> Exercise goal: Filter this data down to the lines that hold "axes", and copy them.

[Source material Boundary: Start]

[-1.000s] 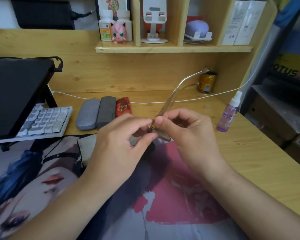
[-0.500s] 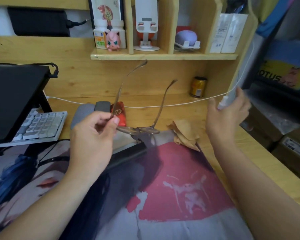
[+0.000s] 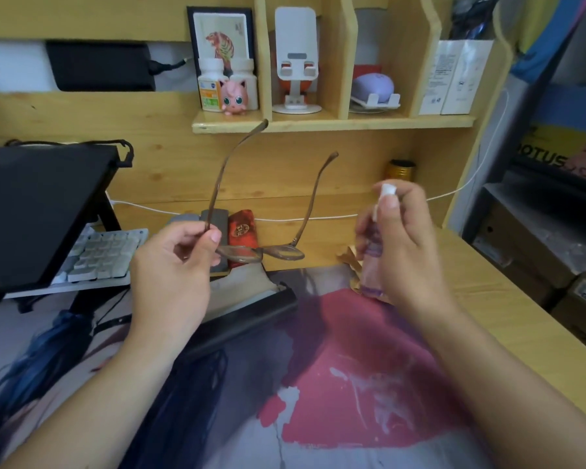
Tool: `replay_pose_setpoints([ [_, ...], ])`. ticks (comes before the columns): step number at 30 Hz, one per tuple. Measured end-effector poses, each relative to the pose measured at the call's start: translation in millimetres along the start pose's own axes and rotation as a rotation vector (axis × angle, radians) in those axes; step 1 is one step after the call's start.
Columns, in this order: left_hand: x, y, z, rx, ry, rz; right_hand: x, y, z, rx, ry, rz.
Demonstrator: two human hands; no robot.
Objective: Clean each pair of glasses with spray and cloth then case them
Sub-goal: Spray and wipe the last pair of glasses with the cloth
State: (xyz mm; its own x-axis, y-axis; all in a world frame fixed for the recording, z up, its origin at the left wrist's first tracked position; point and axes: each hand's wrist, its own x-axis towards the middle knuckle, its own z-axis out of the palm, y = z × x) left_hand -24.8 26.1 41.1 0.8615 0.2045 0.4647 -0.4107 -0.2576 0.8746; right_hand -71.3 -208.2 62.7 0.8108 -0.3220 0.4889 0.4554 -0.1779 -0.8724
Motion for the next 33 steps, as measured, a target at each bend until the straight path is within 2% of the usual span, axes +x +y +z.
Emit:
replay_pose_setpoints([
  [3, 5, 0, -6, -0.01, 0.014, 0.037, -18, 2, 22, 0.15, -0.233, 0.062],
  [6, 6, 2, -9, -0.015, 0.022, 0.08, -24, 11, 31, 0.246, -0.339, 0.109],
  [14, 6, -1, -8, -0.076, 0.003, 0.134, -34, 28, 34, 0.237, -0.366, 0.071],
  [18, 8, -2, -9, -0.138, 0.039, 0.189, -49, 34, 43, 0.052, -0.391, 0.083],
  [20, 9, -3, -12, -0.149, 0.066, 0.277, -51, 36, 44, -0.01, -0.394, 0.094],
  [23, 13, -9, -21, 0.006, 0.079, 0.555, -43, 24, 43, 0.063, -0.404, 0.123],
  [26, 14, -11, -23, 0.154, 0.113, 0.769, -39, 1, 41, 0.45, -0.446, 0.463],
  [27, 13, -10, -22, 0.165, 0.112, 0.825, -42, -6, 42, 0.506, -0.472, 0.537],
  [30, 11, -9, -16, 0.16, 0.06, 0.956, -52, -15, 47, 0.433, -0.524, 0.574],
  [33, 8, -7, -12, 0.153, 0.005, 1.047, -55, -16, 54, 0.308, -0.496, 0.53],
])
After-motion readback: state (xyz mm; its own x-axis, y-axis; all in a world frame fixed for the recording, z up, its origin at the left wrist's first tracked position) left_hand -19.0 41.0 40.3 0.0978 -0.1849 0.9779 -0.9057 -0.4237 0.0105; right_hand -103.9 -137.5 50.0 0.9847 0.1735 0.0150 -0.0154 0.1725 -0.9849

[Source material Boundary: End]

> Final answer:
Tool: `replay_pose_setpoints([ [_, ...], ])`. ticks (comes before the columns): step number at 30 Hz, one per tuple. Measured end-effector poses, each relative to the pose measured at the call's start: translation in millimetres along the start pose's own axes and rotation as a rotation vector (axis × angle, radians) in those axes; step 1 is one step after the call's start.
State: (xyz mm; its own x-axis, y-axis; all in a world frame fixed for the recording, z up, its origin at the left wrist's first tracked position; point and axes: each hand's wrist, its own x-axis towards the middle knuckle, its own z-axis out of the palm, y = z × x) left_hand -24.8 26.1 41.1 0.8615 0.2045 0.4647 -0.4107 -0.2576 0.8746; right_hand -71.3 -208.2 62.7 0.8108 -0.3220 0.4889 0.4554 -0.1779 -0.8724
Motion for the next 33 steps, as measured, a target at each bend until the straight path is within 2% of the usual span, axes +x +y +z.

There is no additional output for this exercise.